小兵们听见帐篷里的叫喊声和淫叫声,无不暗笑。
“果然是一头浪母猪,被黑鸡巴操得这般欢!”他们跟着调侃,声音清晰地传进宁清耳中,让她面红耳赤却兴奋难当。
宁清感觉自己的嘴巴和阴道都被操得酸软,柱身在体内又胀大几分,她知道自己即将被内射。
她迎合着抽插的频率摆动头部和身体,任由阳物在口腔和阴道内进进出出。
突然,一股滚烫的浊液射进了她嘴里,她赶紧吞咽下去,却还是有几滴从嘴角流下。
“母猪吃得真起劲,又要吃奴才的‘奶’了!”昆仑奴们哄堂大笑,把依然挺立的鸡巴挤过来让宁清继续舔弄。

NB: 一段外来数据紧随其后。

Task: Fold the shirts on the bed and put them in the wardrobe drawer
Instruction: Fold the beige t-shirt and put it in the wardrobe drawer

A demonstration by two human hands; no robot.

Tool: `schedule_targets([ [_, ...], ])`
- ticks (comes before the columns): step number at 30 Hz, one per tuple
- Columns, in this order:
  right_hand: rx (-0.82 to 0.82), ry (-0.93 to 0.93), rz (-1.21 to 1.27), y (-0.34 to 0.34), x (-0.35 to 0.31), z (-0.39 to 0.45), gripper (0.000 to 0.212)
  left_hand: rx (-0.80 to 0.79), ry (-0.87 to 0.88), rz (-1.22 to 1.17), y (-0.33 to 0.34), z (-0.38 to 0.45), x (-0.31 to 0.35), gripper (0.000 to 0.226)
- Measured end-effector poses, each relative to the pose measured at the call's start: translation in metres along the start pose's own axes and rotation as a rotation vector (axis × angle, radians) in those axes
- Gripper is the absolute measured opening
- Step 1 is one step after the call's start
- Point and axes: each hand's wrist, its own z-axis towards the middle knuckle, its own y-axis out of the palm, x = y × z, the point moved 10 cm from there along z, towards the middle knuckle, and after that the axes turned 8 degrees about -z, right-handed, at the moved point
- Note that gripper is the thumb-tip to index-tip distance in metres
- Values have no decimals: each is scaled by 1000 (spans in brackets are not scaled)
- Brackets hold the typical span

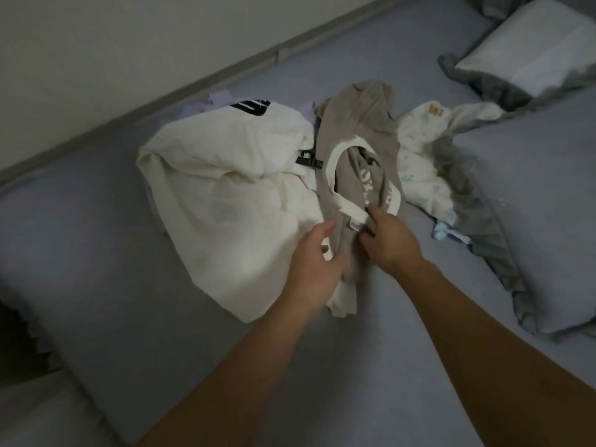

宁清卖力侍弄着嘴里的阴茎,身后那人也加快了抽插的速度,她感觉自己马上就要高潮了。
“贱人主子要射了!”昆仑奴朝其他人喊道,“一起射进去!”顿时,身后的阴茎也猛地涨大,一股又一股的滚烫浊液射进宁清体内,激起她剧烈的痉挛和高潮。
她的阴道死死绞住体内的阳物,后穴也开始急促收缩,双腿软软踢动。
她的淫叫连带着抽插的声音和其他人的哄笑,在夜色中远远传开。
小兵听见里面一片淫靡之音,也禁不住生理反应,拉开裤头开始自慰。